* [PROBLEM TO WORK ON]: In the listing below, lines with the string "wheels" are to be counted; the number is the entire reply.

* [INPUT]:
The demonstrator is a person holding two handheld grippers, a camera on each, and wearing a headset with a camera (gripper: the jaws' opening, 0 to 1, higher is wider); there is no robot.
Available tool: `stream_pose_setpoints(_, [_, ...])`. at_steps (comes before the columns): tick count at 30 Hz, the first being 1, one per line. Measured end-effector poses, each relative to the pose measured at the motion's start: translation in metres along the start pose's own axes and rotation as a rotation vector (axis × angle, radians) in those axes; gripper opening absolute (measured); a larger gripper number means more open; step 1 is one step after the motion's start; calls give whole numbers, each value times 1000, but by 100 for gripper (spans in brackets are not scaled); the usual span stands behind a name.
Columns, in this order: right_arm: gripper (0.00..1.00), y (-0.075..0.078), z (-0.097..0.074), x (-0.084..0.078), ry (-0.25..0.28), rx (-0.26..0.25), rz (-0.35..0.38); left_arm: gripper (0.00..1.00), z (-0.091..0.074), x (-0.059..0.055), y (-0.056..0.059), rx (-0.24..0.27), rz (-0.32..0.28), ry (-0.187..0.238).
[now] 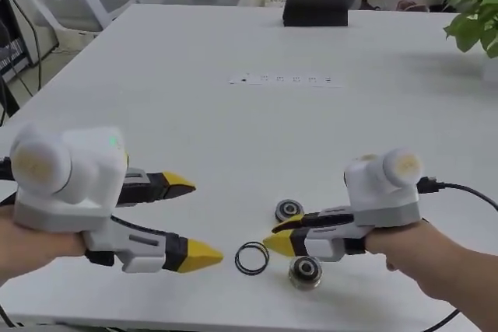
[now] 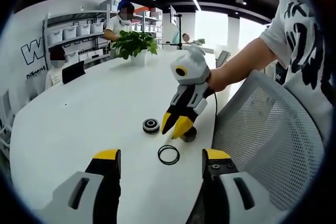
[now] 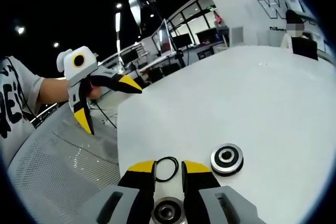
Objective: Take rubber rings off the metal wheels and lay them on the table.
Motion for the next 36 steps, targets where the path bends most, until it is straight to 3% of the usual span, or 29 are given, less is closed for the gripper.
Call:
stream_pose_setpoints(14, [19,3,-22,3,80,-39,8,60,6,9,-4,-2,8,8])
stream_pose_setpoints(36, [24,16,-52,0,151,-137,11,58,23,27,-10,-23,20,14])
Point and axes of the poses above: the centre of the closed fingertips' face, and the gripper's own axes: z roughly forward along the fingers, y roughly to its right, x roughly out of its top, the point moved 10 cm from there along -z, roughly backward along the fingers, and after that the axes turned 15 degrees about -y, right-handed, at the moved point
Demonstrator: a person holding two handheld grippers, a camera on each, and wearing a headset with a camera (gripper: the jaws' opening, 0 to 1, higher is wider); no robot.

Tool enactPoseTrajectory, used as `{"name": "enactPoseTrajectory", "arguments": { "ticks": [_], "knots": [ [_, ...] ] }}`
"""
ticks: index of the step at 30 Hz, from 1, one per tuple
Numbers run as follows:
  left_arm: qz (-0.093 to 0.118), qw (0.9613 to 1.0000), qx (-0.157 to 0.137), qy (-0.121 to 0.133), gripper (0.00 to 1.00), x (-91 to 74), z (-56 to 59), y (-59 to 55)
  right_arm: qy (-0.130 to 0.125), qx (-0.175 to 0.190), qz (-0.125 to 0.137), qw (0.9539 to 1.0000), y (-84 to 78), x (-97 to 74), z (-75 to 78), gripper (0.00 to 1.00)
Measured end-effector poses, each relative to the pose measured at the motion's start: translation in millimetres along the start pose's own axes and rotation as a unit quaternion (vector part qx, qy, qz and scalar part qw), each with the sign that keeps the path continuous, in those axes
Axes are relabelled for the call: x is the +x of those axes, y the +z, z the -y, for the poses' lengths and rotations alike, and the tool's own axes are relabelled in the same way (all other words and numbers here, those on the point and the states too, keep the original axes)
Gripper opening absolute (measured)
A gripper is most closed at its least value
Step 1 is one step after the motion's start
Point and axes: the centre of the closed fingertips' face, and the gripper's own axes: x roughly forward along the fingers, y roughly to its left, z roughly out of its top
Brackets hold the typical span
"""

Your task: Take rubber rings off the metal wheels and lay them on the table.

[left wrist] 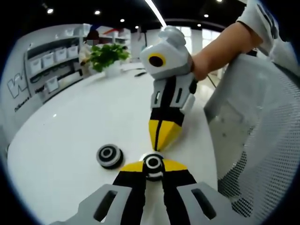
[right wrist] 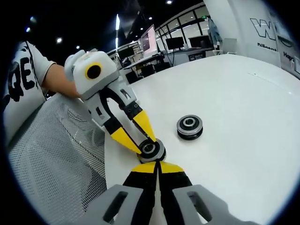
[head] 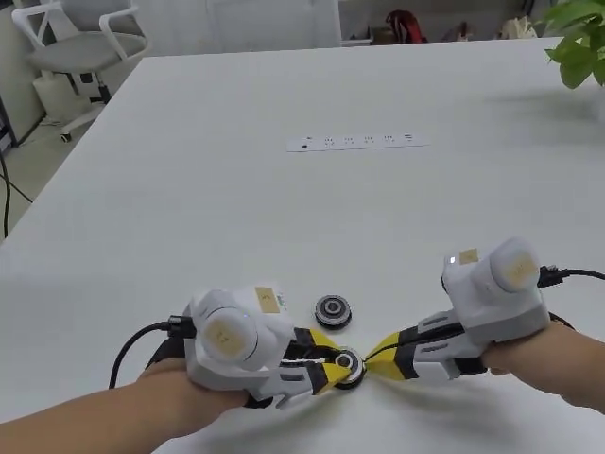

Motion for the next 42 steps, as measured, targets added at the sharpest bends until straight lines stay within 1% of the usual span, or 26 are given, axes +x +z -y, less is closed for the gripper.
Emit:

* [WRITTEN SOLUTION]: 2